Grant number: 14/04513-5
Support type:Scholarships in Brazil - Doctorate (Direct)
Effective date (Start): August 01, 2014
Effective date (End): August 14, 2016
Field of knowledge:Biological Sciences - Morphology - Cytology and Cell Biology
Principal researcher:Glaucia Noeli Maroso Hajj
Grantee:Hermano Martins Bellato
Home Institution: A C Camargo Cancer Center. Fundação Antonio Prudente (FAP). São Paulo , SP, Brazil
Associated scholarship(s):15/11245-0 - Isolation of total and polysomal mRNA from breast tumor and normal samples followed by libraries construction for RNA sequencing, BE.EP.DD

Abstract

Breast cancer is the most prevalent tumor type among females and has a unique complexity, with considerable heterogeneity. Breast tumors can be classified into molecular subgroups to better target the therapeutic choice. However, even among patients of the same group there is a wide range of prognostic and therapeutic behavior, demonstrating a real need to identify more precise biomarkers. The discovery of new molecular markers for this disease can both contribute to a better understanding of biological mechanisms, as well as to the development of individualized therapies.
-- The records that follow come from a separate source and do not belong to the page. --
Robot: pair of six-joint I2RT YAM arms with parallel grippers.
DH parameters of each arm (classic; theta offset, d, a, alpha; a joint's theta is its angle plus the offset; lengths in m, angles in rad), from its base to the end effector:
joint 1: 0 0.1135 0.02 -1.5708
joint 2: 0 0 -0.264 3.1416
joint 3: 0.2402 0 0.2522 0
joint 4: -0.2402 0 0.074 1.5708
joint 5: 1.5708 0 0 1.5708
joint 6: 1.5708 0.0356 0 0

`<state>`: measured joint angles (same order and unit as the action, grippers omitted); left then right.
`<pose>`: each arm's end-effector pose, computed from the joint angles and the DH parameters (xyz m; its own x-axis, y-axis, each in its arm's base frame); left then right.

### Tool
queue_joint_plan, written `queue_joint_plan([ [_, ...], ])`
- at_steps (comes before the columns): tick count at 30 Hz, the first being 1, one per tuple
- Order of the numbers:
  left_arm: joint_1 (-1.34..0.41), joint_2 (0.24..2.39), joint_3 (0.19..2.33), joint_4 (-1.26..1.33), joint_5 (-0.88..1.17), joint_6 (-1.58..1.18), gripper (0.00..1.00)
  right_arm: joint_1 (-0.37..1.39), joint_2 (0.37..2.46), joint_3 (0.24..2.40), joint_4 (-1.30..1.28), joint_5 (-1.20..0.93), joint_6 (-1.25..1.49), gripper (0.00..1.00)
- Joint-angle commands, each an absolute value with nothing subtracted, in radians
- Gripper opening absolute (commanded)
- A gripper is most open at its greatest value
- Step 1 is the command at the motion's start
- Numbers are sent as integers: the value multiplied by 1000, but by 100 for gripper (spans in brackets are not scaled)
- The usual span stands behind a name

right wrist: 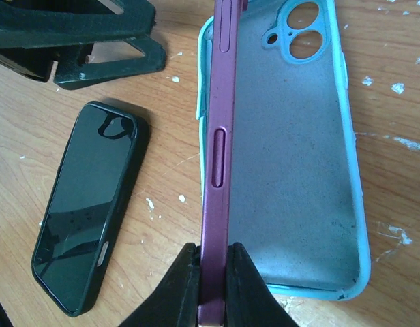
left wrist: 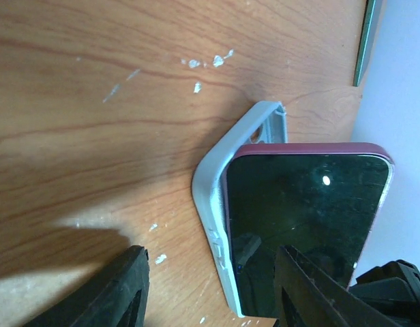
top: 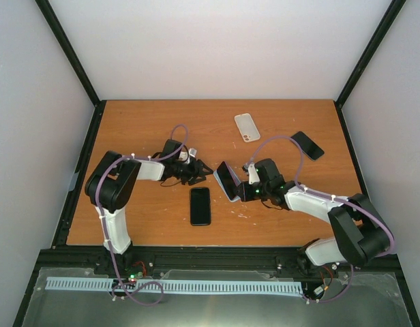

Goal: Put the phone into the phone case

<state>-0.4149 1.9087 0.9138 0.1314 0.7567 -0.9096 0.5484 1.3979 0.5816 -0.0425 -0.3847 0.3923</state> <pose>0.3161 -0.1659 0.1139 -0.9807 -0.1951 0.0129 -0.1184 0.5400 -0.8333 0.2115 0.1448 0.1552 -0.8617 -0.1111 -0.4951 -0.3928 0.7637 0.5123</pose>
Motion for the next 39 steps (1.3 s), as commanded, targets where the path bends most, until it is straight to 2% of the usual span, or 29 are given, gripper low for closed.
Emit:
queue_joint_plan([
  [1,-432,1942,952,166,772,-915,51,574,1440,579,-104,-520,381,6],
  [5,-438,1962,968,170,778,-914,51,564,1451,586,-150,-465,358,8],
  [11,-442,1995,999,173,778,-908,40,563,1435,628,-198,-321,359,24],
  [21,-454,2054,1039,193,790,-921,29,563,1460,708,-201,-234,362,24],
  [28,-454,2081,1086,189,777,-911,21,563,1443,741,-325,-137,423,37],
  [32,-454,2112,1120,202,781,-903,17,560,1452,747,-312,-105,415,36],
  [36,-454,2130,1155,210,792,-888,16,556,1474,755,-276,-91,407,33],
  [39,-455,2121,1176,182,774,-869,21,549,1487,778,-274,-78,416,35],
])
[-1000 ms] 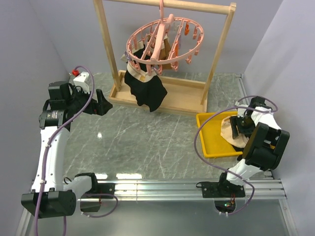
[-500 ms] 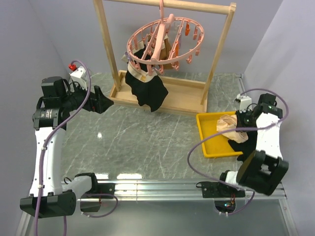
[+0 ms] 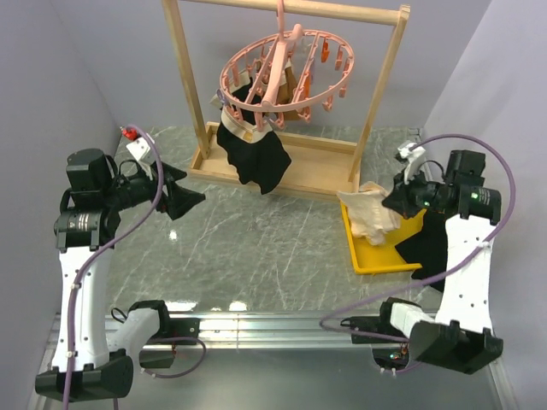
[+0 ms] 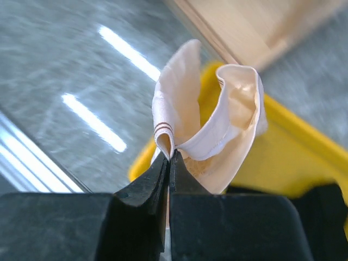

Currently, many high-throughput projects try to define general patterns of gene expression based on sequencing techniques or "microarrays" from total mRNA. However, this approach provides limited information about the molecular mediators of tumor changes, considering that the level of mRNA expression do not necessarily correspond to the levels of proteins. However, the identification of differentially translated mRNAs in tumors can lead to the discovery of gene expression profiles that better reflect the population of proteins. In this project we intend to identify preferentially translated mRNAs in human breast tumors from the A.C. Camargo Cancer Center Biobank. These results will allow us to define expression profiles that can be correlated with tumor features and also guide the discovery of proteins with altered expression that could be important mediators of tumor processes. This approach has the potential to be a powerful tool applied to the clinic, for the development of therapeutical approaches. (AU)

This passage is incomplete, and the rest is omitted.